Locatie: Campus Middelheim, G0.10 - Middelheimlaan 1 - 2020 Antwerpen (route: UAntwerpen, Campus Middelheim)

Tijdstip: 16 uur

Organisatie / co-organisatie: Departement Wiskunde-Informatica

Promovendus: Aida Mrzic

Promotor: Kris Laukens & Bart Goethals

Korte beschrijving: Doctoraatsverdediging Aida Mrzic - Faculteit Wetenschappen, Departement Wiskunde-Informatica


Metabolites are small biomolecules and the discipline that studies them is called metabolomics. Despite the increasing importance of metabolomics approaches, with highly relevant applications in drug and biomarker discovery, the structural elucidation of metabolites remains a challenge. The traditional way to identify an observed metabolite is through mass spectrometry, an advanced analytical technique that results in collection of unknown mass spectra to which molecular structures need to be assigned. The most common ways to do this is through searching in spectral libraries and molecular structural databases.

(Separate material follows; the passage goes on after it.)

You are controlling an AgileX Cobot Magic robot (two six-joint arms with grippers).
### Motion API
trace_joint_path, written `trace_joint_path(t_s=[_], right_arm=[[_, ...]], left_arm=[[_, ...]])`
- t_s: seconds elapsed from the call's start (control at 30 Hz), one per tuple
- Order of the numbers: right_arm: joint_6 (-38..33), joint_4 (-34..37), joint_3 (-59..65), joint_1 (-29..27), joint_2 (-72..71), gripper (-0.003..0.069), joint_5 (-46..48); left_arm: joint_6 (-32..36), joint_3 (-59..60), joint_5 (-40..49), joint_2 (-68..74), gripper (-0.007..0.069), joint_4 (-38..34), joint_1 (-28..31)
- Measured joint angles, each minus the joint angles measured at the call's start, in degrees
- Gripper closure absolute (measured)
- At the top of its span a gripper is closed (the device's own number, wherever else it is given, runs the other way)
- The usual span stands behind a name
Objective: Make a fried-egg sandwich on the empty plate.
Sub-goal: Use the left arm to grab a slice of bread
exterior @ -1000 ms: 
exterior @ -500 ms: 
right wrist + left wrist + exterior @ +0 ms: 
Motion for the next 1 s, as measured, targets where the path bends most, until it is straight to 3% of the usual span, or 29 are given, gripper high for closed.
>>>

Both approaches have a common limitation: they can only identify molecules that are present in the used database and therefore only a somewhat limited number of known unknowns can be effectively identified in this manner. Therefore, the identification of compounds that have not been previously seen remains challenging. Since similar metabolites should result in similar mass spectra, it is logical to presume that metabolites containing the same substructures should have partially overlapping spectral properties.

In this thesis, we have explored this idea with the aim of improving the partial identification of unknown unknowns, i.e. metabolites not present in any of the existing molecular databases. We delved into the relationships between the spectral data and molecular substructures, mostly using pattern mining and pattern mining-inspired techniques. We developed several methods that can provide a (partial) identification of unknown unknowns based on fragmentation data as well as the method capable of finding correct substructure relationships for the drug-protein interactions.